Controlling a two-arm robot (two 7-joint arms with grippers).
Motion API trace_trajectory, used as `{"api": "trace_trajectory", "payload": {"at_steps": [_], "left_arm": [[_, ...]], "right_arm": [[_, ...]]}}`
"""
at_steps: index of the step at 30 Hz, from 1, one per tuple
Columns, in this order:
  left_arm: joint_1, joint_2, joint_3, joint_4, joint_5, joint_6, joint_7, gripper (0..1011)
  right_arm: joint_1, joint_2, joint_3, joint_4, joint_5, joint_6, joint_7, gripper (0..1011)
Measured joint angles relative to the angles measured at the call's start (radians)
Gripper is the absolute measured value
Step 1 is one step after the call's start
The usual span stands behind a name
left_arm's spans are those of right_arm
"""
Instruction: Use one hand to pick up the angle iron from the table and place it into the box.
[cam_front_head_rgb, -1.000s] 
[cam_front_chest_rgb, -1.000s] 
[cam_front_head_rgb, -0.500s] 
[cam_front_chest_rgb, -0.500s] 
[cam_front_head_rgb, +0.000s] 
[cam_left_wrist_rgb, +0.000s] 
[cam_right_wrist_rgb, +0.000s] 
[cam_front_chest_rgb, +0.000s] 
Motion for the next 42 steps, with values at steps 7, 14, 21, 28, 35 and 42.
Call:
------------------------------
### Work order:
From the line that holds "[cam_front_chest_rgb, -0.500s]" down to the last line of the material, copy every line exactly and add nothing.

### Exercise result:
[cam_front_chest_rgb, -0.500s] 
[cam_front_head_rgb, +0.000s] 
[cam_left_wrist_rgb, +0.000s] 
[cam_right_wrist_rgb, +0.000s] 
[cam_front_chest_rgb, +0.000s] 
Motion for the next 42 steps, with values at steps 7, 14, 21, 28, 35 and 42.
Call:

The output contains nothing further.